David Clementson (left) and Jackson Schroeder (right) recording Grady Research Radio. (Photo: Dayne Young)

Leading up to the 2022 general elections in the state of Georgia, the Grady Research Radio podcast recently had the opportunity to feature Dr. David Clementson, an assistant professor in Public Relations at Grady College and a political communication researcher.  

In this interview, Dr. Clementson answers questions about the state of political debates, whether they have any real influence, why some politicians shy away from debates, the art of dodging questions and more.

Below is a transcription of the episode, edited lightly for clarity and brevity. 

Grady Research Radio: I’m interested in debates and their influence, or lack thereof. Debates have seemed to have lost a little bit of their weight in recent years. Until about mid-September, Herschel Walker and Sen. Rafael Warnock didn’t even have a debate scheduled. Some races throughout the country don’t have debates at all. So my question is, what power do debates currently hold? Can they change minds, particularly in a race like the Warnock and Walker race, with the candidates so different ideologically?

David Clementson: Yes, so, debates are typically the most watched, most attended of any campaign event during a political season. If people are going to pay attention to anything, other than say a TV ad or YouTube ad that they can’t avoid, if they’re going to be exposed to any campaign discourse at all, it’s probably going to be a debate. So, yeah, in the specific context of this U.S. Senate race here in Georgia, the only debate that they’re scheduled to have is likely to be the most watched event of the whole campaign season, the number one thing that voters will be exposed to and would be affected by.

quote graphic that reads "the conventional wisdom with debates is that if you're the incumbent, you're ahead in the polling, and you're out-fundraising your opponent, you want to avoid debates like the plague."Now, to the question of would voters really be affected by the debate, there are a few things. One, the first rule for the debaters tends to be to commit no errors, because we can see, anecdotally, times through history when a candidate might have had everything going for them and then they have some big flub and they’re essentially out of the race. So the first rule is don’t make any mistakes. Don’t make any unforced errors, because the media is going to jump all over it and mock you. And it can be fodder for your opponents’ attack ads. 

Now, secondly, for the candidates themselves, their main goal ought to be crystallizing, mobilizing and incentivizing their own supporters, because that’s really the biggest impact that a debate is going to have. It’s not going to change hearts and minds, most likely. It’s not going to really impact the ability to reach across the aisle and win over unaffiliated voters. Really, who they should be speaking to are their supporters, folks who are already inclined to be voting for them. 

Now that’s really tough advice for a politician because, of course, politicians want everyone to love them. They want everyone on both sides of the aisle to see that they’re the most perfect human being ever. But, really the biggest effect you’re going to have is motivating your own base, your own supporters. 

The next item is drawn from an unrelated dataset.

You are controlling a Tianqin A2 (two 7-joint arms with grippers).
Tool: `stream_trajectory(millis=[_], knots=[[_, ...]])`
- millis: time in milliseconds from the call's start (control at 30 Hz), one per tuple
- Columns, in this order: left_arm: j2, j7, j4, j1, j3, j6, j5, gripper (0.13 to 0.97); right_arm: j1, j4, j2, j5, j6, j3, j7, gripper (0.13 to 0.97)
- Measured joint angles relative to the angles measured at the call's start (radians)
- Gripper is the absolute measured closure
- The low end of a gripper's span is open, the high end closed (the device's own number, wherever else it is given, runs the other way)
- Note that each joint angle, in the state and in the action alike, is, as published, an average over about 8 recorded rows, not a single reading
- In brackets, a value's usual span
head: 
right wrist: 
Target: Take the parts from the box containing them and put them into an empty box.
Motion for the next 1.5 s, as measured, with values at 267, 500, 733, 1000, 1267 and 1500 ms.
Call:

Now, granted, there could be Republicans and Independents inclined to support Warnock. There could be Democrats and Independents inclined to support Herschel Walker. But, really, their chief goal has to be focusing on people who are already inclined to support them. 

Who is your base of support already? What did they want to hear you say? Research shows that you’re really not going to change hearts and minds. You may not even move the needle whatsoever, barring some unforeseen gaff or scandalous outburst. Really you have to stay laser focused on just crystallizing your own support.

Grady Research Radio: That’s interesting. So it’s mobilizing support. Is there a formula for the types of answers that candidates can give that mobilize all of their supporters? Because, you know, in some instances, one group of people may support you for X and another group of people may support you for Y. So, is there a formula that candidates follow that helps to mobilize voters in debates? 

David Clementson: Yeah. It’s a great question. There’s this theory in our line of work called Equivocation Theory. It goes way back to 1988, and the first paper on it, in the Journal of Language and Social Psychology, was all about using equivocation, equivocal communication, in politics. The penultimate example of it was if you’re asked this no-win question, such as, do you support or oppose gun control. Now, that was their example of a no-win question back in 1988, and we see history repeating, because that’s probably the sort of question that they will be asked — a divisive, no-win question. 

Now, according to Equivocation Theory, this kind of divisive question places the politician in what they call an avoidance-avoidance conflict situation, whereby any direct answer is going to turn off a sizable segment of your voting population. If you say, “Yes I support gun control,” you’ve just kissed away, you know, law-abiding, gun-owning citizens of Georgia who love their firearms. If you say, “I oppose gun control,” then you could be asked about, “What about the latest school shooting” and other sorts of limitations on gun control. So, you just can’t win if you answer a divisive question. 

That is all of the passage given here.